Return each line exactly as written. Begin with the first line of the entries and end with the line that has "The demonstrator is".

-------

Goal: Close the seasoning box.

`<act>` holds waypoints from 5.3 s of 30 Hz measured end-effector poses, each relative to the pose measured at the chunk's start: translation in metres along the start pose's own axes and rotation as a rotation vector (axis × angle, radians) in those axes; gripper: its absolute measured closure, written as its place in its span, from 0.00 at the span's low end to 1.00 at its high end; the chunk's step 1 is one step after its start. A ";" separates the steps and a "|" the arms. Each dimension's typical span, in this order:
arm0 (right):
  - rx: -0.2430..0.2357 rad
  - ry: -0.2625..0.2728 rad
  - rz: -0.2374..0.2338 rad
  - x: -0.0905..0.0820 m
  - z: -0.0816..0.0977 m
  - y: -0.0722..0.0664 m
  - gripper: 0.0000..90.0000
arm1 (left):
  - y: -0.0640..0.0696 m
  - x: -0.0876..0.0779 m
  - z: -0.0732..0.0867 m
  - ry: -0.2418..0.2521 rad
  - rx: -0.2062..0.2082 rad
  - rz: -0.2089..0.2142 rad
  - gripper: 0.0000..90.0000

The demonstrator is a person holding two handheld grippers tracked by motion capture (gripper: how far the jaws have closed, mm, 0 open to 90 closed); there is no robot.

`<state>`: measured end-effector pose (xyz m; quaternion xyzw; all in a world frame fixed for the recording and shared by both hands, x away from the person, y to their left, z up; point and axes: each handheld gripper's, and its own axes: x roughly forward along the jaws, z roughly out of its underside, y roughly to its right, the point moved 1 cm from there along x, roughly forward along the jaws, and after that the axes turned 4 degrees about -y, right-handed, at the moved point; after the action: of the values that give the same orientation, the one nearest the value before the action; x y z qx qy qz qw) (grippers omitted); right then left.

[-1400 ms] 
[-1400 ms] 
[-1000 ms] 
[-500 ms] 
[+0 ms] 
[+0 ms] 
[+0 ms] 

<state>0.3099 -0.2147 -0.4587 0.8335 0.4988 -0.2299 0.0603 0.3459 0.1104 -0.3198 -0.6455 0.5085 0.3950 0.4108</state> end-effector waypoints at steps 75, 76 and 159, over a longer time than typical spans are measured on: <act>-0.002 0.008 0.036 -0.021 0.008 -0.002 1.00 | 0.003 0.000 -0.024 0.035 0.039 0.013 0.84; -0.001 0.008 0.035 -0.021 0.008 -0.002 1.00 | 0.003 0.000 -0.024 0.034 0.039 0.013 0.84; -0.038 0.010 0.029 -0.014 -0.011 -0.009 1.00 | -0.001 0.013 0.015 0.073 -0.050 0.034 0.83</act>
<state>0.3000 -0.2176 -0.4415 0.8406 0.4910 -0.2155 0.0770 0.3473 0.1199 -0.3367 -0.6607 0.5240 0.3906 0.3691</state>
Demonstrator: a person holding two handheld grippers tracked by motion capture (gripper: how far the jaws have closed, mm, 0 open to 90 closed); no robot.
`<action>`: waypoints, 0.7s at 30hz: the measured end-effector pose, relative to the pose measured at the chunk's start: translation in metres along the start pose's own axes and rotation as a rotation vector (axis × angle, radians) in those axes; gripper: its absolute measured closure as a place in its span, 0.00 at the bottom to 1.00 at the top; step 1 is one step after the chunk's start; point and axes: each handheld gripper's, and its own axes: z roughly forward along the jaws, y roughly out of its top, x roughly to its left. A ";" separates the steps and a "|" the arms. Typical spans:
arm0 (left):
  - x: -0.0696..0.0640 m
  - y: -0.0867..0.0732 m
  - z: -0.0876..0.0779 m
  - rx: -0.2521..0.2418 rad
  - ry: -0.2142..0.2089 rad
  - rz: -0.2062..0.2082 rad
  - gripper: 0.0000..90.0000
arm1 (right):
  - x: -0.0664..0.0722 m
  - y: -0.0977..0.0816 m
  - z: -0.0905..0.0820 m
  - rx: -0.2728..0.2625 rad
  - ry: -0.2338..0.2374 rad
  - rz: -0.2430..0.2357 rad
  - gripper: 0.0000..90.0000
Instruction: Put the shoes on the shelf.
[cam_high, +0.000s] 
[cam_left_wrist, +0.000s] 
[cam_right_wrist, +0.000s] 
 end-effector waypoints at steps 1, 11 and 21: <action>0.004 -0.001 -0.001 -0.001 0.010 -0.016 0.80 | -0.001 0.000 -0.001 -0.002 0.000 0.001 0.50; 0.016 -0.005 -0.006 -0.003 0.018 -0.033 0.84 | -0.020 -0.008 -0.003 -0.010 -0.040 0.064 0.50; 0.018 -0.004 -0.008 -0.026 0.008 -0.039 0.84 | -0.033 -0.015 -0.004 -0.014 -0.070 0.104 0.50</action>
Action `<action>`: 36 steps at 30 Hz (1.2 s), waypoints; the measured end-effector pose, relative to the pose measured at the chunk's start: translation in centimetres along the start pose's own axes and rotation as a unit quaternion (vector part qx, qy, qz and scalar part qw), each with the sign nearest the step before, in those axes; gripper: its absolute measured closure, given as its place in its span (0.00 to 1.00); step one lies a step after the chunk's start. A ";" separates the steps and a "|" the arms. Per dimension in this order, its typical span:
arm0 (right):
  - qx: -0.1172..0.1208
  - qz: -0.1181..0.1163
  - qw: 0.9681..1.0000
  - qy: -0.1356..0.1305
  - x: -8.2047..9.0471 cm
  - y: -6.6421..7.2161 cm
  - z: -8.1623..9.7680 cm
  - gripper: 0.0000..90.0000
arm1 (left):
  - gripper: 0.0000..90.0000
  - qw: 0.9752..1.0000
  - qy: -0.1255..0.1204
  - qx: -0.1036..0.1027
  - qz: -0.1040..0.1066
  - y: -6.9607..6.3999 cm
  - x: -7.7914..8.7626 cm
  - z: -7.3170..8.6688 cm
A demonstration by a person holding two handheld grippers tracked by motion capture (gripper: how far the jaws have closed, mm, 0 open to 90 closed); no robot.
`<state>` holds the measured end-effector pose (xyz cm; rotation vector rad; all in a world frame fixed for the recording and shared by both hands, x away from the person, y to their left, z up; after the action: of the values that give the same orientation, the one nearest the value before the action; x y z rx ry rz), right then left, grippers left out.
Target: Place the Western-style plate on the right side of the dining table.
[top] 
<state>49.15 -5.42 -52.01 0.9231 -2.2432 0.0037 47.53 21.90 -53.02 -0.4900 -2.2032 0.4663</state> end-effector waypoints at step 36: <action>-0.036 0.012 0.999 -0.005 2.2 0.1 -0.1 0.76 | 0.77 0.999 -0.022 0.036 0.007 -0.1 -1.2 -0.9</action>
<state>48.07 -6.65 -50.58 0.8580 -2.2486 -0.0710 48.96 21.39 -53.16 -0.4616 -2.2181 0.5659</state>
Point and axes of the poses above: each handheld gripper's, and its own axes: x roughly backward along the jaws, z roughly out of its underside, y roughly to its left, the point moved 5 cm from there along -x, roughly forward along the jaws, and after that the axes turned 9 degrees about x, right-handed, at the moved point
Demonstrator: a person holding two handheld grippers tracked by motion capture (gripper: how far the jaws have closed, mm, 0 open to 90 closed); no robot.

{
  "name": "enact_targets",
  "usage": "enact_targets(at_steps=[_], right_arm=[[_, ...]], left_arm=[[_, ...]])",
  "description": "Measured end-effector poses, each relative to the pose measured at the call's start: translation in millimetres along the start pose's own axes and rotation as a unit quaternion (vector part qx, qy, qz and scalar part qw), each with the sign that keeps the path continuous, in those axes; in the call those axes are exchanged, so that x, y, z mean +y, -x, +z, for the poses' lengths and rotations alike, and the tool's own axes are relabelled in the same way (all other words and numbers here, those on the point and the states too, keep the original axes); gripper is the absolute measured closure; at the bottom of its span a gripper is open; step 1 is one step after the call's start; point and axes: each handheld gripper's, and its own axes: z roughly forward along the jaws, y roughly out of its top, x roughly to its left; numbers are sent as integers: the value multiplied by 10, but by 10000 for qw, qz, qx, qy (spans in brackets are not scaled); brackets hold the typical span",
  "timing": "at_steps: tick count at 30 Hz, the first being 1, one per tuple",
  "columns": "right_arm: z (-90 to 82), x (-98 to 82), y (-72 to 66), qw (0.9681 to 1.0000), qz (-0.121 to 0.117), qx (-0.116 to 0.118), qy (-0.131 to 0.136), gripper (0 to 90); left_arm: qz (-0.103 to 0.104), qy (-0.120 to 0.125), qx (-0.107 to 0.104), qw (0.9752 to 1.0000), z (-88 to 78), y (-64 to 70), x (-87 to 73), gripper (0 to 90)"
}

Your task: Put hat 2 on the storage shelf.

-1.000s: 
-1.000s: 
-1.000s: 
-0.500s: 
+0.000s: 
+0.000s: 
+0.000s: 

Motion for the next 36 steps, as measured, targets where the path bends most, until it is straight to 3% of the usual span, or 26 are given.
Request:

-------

Expected answer:
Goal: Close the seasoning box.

`<act>` holds waypoints from 5.3 s of 30 Hz measured end-effector poses, each relative to the pose measured at the chunk's start: translation in metres along the start pose's own axes and rotation as a rotation vector (axis × angle, radians) in those axes; gripper: its absolute measured closure, written as its place in its span, from 0.00 at the span's low end to 1.00 at its high end; the chunk's step 1 is one step after its start. A ";" separates the steps and a "|" the arms. Each dimension's typical span, in this order:
arm0 (right):
  - rx: -0.2430..0.2357 rad
  - ry: -0.2625..0.2728 rad
  - rz: -0.2374..0.2338 rad
  - x: -0.0905..0.0820 m
  - z: -0.0816..0.0977 m
  - y: -0.0722..0.0664 m
  - gripper: 0.0000..90.0000
arm1 (left):
  - y: -0.0640..0.0696 m
  - x: -0.0876..0.0779 m
  - z: -0.0732..0.0867 m
  - ry: -0.2418..0.2521 rad
  - rx: -0.2062..0.2082 rad
  - rz: -0.2089..0.2142 rad
  - gripper: 0.0000..90.0000

The demonstrator is a person holding two handheld grippers tracked by motion capture (gripper: how far the jaws have closed, mm, 0 open to 90 closed); there is no robot.

The answer was given in full.